Steven D. Stellman

Steven Stellman’s original training was in physical chemistry (Ohio State 1966, New York University 1971) with a post-doc in crystallographic analysis of DNA and RNA structure at Princeton. In 1975, he transitioned to public health and epidemiology, specializing in causes and prevention of cancer and other chronic diseases. He worked at two non-profit research organizations: The American Health Foundation, where he conducted hospital-based studies of tobacco-related cancers and environmental aspects of breast cancer, and the American Cancer Society, where he co-founded a cohort study of over 1.25 million men and women. He served in the New York City Department of Health as Assistant Commissioner for Biostatistics and Epidemiological Research during the Koch years, and more recently as Research Director for a cohort of 71,000 survivors of the World Trade Center disaster.
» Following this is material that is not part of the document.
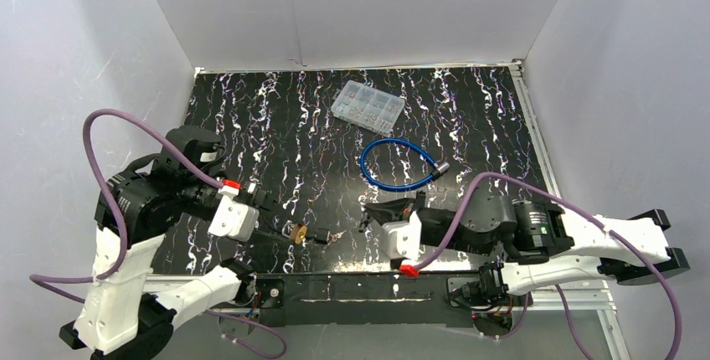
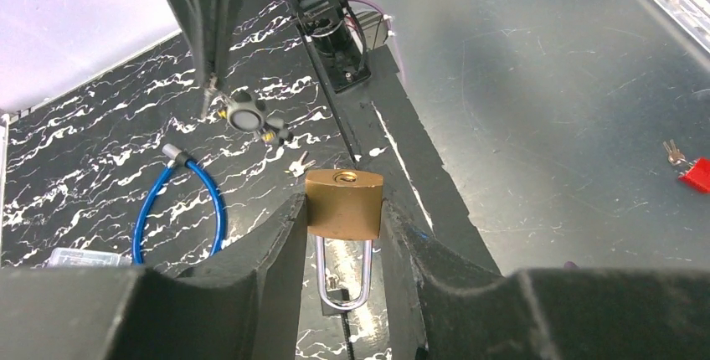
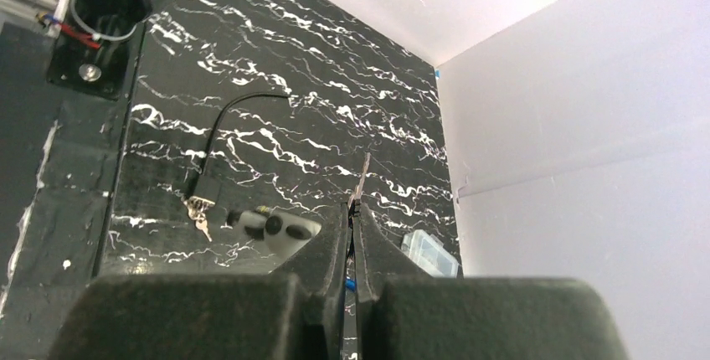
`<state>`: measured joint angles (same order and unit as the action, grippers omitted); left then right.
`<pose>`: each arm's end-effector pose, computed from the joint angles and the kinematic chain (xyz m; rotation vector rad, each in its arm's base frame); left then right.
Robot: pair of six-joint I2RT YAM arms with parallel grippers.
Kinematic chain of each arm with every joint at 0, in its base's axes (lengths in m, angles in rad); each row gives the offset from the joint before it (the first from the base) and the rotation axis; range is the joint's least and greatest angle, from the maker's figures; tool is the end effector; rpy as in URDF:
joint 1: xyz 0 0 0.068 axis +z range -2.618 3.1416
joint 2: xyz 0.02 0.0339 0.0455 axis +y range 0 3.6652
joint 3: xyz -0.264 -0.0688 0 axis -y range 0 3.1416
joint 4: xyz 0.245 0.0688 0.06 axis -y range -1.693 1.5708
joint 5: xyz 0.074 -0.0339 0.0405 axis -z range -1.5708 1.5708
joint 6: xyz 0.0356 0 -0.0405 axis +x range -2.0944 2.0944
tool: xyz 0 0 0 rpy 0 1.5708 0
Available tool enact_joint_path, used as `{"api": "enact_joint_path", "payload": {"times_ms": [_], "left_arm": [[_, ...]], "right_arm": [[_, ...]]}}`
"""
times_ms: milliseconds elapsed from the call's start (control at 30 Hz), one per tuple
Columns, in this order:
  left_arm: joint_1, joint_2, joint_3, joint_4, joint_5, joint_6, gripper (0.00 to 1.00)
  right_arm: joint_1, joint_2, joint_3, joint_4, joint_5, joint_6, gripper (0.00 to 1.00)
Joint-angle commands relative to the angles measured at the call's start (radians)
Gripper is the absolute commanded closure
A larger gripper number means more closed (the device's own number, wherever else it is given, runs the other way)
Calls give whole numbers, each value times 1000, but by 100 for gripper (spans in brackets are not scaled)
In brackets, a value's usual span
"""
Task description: Unlock with the key
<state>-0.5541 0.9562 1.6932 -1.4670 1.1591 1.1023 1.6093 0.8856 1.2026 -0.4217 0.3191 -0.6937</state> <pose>0.0463 -0.0670 0.4794 1.7540 0.8645 -0.9555 0.0045 0.1745 0.4400 -1.4271 0.9011 0.4236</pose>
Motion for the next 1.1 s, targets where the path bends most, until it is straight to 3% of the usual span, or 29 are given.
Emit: {"api": "enact_joint_path", "payload": {"times_ms": [0,433,567,733,1067], "left_arm": [[-1,-28,-8,-21,53,-3,100],[-1,-132,-113,113,-73,147,100],[-1,-208,-200,250,-181,221,100],[-1,-262,-236,373,-219,254,100],[-1,-303,-213,387,-178,324,100]], "right_arm": [[52,22,75,2,23,-123,99],[72,59,76,78,48,-138,99],[64,68,80,96,45,-48,99],[46,64,71,95,18,44,99],[-76,13,-21,220,-98,224,99]]}}
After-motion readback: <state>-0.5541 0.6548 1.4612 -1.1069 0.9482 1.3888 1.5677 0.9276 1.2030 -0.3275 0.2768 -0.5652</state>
In 2001, he joined the faculty of the Department of Epidemiology at the Mailman School of Public Health, where he taught courses on basic epidemiology, data analysis, and chronic diseases, headed the chronic disease certificate program, served on numerous committees (curriculum, admissions, methods exam, cancer epidemiology training program), and mentored dozens of students; he retired in 2022. For over forty years, he collaborated with his wife, Dr. Jeanne Stellman, on studies of the health of Vietnam veterans, with a special emphasis on a cohort of 12,000 veterans begun in 1982, which they are still following up. He also had a lifelong interest in music. He spent 15 years as the music director of the DeRossi Singers at the Kane Street Synagogue in Brooklyn, and 20 years as a tenor with the Dessoff Choirs. Since 2016, he has studied piano and chamber music performance in the Evening Division of Juilliard.